### Work order
Filter these entries, keeping only lines that hold the word "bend".

### Material for this exercise
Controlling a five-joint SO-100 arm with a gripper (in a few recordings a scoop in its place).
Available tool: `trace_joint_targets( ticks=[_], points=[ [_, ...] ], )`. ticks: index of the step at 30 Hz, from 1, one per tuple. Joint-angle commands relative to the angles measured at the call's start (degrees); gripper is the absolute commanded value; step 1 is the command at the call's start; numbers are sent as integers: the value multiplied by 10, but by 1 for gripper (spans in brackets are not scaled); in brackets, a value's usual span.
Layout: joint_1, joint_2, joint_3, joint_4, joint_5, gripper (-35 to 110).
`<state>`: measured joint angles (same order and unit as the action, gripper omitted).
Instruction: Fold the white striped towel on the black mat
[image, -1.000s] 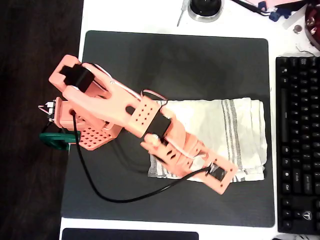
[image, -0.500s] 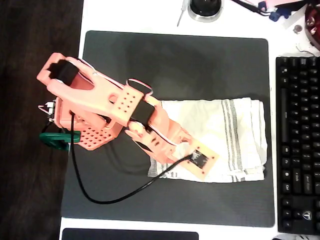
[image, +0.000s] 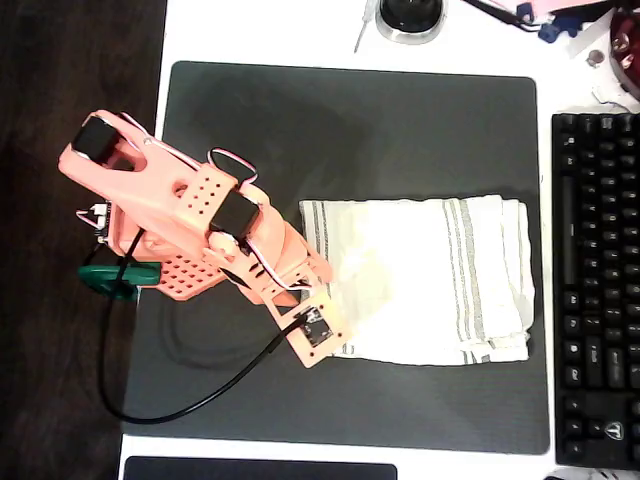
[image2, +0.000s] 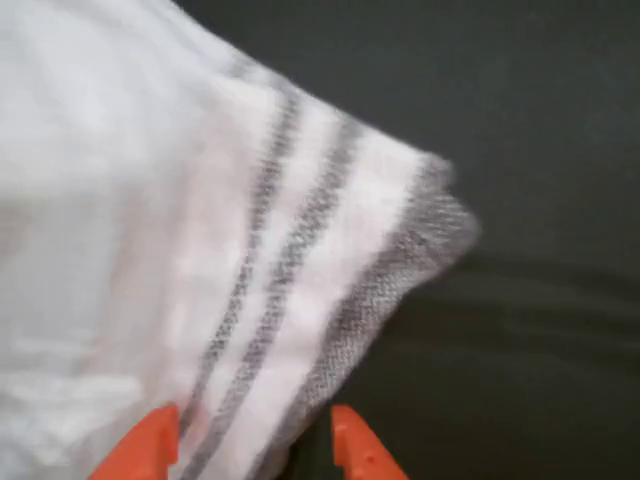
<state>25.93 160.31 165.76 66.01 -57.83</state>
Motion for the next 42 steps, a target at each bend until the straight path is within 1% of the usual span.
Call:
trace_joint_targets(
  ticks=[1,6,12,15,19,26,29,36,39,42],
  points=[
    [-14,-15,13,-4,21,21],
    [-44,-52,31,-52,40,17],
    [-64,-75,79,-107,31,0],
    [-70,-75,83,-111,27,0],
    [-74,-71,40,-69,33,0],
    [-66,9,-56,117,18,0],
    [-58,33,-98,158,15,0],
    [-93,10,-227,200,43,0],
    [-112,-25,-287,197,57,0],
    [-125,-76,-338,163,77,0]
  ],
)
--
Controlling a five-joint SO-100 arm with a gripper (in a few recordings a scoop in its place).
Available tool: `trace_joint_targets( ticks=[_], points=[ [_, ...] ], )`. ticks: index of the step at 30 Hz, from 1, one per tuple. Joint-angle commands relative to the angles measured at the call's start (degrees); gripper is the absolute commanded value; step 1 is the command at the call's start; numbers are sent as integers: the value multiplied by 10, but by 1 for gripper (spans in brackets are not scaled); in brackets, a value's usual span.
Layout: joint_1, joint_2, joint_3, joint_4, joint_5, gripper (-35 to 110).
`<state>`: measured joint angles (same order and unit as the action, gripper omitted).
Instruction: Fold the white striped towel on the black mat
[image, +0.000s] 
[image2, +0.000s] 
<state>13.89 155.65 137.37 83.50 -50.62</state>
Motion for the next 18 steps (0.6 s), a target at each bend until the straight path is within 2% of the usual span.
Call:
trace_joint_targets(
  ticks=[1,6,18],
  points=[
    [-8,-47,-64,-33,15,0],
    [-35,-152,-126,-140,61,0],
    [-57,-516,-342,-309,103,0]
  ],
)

### Answer box
Motion for the next 42 steps, a target at each bend until the straight path is within 1% of the usual span.
Motion for the next 18 steps (0.6 s), a target at each bend until the straight path is within 2% of the usual span.

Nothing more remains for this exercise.